張り紙では、「今後も徹底した衛生管理を行ってまいります。何卒、ご理解賜りますようお願い申し上げます」と呼びかけている。お問い合わせ先として吉野家のお客様相談室の電話番号を記載していることから、会社全体の方針とみられる。
Xでは、マスクをしていない従業員がいたとするクレームへの対策だとしてこの「宣言」を称賛する声のほか、食品を扱う以上は衛生管理としてマスクをしてほしいといった声も上がった。
実際に店舗に行ってみると......
吉野家の広報担当者は2024年5月17日、J-CASTニュースの取材に、マスクの着用について「吉野家として新型コロナウイルス感染症が5類に移行して1年が経過したことから、5月以降、勤務中のマスク着用を原則不要としました」と説明した。
ただ、一律でマスクをしないということではなく、「個人の主体的な選択を尊重し、着用については個人の判断に委ねています」という。
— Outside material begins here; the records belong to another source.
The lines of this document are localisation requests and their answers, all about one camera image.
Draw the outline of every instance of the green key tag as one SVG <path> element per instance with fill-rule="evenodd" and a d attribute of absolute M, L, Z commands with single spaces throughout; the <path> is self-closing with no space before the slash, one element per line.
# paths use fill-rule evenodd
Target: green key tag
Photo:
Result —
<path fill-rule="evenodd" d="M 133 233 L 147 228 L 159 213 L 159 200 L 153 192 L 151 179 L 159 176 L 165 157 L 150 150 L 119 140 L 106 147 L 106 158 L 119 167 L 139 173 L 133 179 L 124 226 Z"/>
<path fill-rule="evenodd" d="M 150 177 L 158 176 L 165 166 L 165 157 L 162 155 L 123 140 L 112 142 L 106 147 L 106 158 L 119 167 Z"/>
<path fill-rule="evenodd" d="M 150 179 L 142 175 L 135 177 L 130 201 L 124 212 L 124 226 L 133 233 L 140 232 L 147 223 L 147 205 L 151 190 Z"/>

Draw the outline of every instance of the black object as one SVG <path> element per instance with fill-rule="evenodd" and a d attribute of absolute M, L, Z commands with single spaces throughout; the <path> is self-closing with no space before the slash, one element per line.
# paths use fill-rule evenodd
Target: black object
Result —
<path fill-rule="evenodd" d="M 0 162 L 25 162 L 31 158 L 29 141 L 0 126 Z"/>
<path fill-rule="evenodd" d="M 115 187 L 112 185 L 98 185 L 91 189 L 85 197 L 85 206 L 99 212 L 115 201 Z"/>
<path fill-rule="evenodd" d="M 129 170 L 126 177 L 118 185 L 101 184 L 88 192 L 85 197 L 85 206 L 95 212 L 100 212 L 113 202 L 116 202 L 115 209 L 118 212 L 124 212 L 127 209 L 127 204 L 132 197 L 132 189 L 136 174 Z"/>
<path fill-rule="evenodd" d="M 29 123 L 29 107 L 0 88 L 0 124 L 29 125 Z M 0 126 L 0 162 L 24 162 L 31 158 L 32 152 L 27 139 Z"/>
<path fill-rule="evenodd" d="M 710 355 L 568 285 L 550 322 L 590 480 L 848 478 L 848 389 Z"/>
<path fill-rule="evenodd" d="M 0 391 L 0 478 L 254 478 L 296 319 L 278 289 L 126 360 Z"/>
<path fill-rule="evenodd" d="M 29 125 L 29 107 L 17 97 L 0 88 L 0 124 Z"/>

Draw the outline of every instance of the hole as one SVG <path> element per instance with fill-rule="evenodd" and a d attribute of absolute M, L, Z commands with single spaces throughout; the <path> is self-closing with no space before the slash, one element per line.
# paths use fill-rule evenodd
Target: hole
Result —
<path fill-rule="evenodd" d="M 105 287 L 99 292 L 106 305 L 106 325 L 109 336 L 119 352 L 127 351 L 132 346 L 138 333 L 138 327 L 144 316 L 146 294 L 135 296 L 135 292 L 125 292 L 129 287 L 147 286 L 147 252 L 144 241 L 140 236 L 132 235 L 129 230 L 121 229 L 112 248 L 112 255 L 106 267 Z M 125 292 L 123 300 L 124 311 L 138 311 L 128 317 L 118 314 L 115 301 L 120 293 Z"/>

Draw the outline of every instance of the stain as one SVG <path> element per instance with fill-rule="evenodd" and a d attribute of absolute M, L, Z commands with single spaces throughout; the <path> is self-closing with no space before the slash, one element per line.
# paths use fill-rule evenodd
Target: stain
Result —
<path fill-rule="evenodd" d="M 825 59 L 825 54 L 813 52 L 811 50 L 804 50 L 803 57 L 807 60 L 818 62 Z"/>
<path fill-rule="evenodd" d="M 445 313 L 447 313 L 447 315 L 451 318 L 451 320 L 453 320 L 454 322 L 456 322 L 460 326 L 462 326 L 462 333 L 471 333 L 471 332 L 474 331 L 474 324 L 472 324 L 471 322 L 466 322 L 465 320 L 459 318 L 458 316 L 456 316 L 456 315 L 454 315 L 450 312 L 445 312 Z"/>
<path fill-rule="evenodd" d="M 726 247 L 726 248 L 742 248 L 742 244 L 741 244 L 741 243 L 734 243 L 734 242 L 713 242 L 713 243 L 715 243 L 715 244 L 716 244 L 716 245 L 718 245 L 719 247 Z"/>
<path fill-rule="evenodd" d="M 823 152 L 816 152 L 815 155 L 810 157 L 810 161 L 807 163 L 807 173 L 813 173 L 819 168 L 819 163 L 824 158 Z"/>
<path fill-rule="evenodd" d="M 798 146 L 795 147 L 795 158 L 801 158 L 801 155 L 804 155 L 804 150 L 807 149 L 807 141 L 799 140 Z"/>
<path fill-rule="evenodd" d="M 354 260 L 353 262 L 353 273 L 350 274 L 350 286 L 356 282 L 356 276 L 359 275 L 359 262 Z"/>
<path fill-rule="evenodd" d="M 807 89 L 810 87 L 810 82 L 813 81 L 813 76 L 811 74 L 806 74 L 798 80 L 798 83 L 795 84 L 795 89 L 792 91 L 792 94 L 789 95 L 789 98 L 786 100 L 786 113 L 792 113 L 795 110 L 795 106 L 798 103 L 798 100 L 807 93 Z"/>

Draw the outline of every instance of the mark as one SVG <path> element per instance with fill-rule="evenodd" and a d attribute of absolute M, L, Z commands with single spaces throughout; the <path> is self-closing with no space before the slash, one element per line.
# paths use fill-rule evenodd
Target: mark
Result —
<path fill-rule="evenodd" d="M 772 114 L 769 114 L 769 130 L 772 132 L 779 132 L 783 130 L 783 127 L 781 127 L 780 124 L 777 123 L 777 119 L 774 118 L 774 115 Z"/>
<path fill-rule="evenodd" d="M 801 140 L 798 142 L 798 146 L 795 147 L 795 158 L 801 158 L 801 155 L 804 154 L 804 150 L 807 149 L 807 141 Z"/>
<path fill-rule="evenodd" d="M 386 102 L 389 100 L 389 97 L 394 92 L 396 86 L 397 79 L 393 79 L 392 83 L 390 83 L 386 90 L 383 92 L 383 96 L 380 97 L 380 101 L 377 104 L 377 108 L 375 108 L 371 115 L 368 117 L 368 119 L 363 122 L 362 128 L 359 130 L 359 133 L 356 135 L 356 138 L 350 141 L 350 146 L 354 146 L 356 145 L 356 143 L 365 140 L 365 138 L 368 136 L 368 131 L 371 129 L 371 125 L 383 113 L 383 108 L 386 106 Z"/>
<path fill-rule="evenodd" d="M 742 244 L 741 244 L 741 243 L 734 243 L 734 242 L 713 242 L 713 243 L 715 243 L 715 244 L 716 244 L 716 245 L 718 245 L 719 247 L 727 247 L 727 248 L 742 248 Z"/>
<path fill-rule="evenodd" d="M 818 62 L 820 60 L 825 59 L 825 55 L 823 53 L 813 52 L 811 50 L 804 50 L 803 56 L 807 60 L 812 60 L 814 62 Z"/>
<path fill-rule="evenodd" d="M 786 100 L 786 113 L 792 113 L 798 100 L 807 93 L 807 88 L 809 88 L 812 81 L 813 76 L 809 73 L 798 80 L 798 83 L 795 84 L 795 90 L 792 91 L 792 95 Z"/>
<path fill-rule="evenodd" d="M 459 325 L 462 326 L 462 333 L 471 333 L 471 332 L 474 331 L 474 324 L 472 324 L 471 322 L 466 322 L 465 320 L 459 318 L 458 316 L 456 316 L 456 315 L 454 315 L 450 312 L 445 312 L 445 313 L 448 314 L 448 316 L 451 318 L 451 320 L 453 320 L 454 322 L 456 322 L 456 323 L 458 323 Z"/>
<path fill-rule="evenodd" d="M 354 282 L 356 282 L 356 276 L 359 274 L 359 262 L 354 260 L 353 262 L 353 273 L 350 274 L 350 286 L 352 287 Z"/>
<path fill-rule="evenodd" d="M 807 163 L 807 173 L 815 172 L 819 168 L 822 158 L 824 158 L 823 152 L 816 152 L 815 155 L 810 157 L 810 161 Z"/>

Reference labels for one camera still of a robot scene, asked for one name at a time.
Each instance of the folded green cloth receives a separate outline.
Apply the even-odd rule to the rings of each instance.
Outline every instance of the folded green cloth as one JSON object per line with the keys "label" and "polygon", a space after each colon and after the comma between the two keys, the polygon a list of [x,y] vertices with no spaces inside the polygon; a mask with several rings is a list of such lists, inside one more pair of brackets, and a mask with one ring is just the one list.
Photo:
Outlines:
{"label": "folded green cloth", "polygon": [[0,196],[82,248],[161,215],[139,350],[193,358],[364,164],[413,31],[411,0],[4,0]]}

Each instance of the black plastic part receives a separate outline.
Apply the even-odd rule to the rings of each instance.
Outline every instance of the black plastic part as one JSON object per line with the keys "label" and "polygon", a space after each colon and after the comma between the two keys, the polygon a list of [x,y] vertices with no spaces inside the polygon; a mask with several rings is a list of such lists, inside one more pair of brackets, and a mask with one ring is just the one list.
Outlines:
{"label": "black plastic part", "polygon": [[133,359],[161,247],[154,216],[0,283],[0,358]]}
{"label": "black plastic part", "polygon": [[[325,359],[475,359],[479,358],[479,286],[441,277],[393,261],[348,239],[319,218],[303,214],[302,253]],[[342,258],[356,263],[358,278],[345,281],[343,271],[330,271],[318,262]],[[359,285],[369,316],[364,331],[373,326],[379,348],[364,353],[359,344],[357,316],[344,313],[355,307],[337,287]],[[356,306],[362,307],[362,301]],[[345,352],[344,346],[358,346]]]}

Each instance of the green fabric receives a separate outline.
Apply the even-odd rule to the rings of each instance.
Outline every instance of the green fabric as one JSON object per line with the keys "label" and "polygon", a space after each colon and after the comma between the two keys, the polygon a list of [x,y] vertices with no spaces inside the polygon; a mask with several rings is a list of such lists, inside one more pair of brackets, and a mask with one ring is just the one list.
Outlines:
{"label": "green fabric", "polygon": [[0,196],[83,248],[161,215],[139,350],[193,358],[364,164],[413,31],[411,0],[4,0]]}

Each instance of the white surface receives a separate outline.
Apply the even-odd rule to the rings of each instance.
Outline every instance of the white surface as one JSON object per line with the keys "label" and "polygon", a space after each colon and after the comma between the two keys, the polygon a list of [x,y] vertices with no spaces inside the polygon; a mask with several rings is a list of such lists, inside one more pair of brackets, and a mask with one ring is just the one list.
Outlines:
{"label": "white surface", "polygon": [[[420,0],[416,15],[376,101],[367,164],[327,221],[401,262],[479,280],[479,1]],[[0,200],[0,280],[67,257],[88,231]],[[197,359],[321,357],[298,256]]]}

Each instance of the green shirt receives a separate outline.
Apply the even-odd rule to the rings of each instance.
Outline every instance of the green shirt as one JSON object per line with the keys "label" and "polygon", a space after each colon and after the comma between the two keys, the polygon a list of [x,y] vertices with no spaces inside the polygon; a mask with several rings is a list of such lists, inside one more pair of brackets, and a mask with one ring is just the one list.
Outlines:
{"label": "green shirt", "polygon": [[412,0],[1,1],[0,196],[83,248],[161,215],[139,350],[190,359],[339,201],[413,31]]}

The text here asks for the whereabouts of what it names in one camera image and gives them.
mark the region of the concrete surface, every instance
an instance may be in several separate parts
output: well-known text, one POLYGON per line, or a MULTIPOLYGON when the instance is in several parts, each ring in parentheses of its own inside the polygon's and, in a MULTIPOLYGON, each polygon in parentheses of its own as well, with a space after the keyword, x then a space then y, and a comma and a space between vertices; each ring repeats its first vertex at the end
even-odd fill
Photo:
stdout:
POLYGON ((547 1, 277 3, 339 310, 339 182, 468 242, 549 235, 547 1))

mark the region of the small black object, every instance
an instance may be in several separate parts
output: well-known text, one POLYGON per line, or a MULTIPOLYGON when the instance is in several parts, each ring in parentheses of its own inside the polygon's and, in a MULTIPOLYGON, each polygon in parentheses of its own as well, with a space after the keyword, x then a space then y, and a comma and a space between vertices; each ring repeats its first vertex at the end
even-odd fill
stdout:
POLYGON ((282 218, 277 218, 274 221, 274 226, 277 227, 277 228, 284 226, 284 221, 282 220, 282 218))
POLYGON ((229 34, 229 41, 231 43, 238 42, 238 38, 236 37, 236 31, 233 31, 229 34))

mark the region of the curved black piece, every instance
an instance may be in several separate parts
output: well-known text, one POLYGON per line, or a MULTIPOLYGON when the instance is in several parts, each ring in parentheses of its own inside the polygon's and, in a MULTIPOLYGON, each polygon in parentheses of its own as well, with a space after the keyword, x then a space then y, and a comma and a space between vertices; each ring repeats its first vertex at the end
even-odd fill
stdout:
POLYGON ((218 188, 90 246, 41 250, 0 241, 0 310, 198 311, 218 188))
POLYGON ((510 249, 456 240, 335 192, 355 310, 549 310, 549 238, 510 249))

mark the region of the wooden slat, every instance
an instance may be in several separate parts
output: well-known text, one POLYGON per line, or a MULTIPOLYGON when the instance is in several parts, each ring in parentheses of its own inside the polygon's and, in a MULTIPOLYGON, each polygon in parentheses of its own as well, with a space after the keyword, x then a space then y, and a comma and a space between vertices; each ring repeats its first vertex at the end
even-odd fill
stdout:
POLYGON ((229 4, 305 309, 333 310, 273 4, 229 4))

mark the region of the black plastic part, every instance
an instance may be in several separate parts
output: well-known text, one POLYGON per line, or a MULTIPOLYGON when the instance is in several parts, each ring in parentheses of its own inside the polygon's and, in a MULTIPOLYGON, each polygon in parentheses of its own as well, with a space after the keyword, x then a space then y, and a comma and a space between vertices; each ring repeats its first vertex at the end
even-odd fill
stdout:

また、この張り紙は個別の店舗による作成でなく「会社の意向」であることも明かした。
衛生管理については、「スタッフ一人ひとりが『食の安全』に対する意識を持ち、調理から食材の管理まで、マニュアルを遵守して徹底した衛生管理を行っています」と説明した。
実際、記者が首都圏内にある吉野家の店舗を訪れたところ、店内に張り紙は掲示されていたものの、2人の従業員はどちらもマスクを着用して業務していた。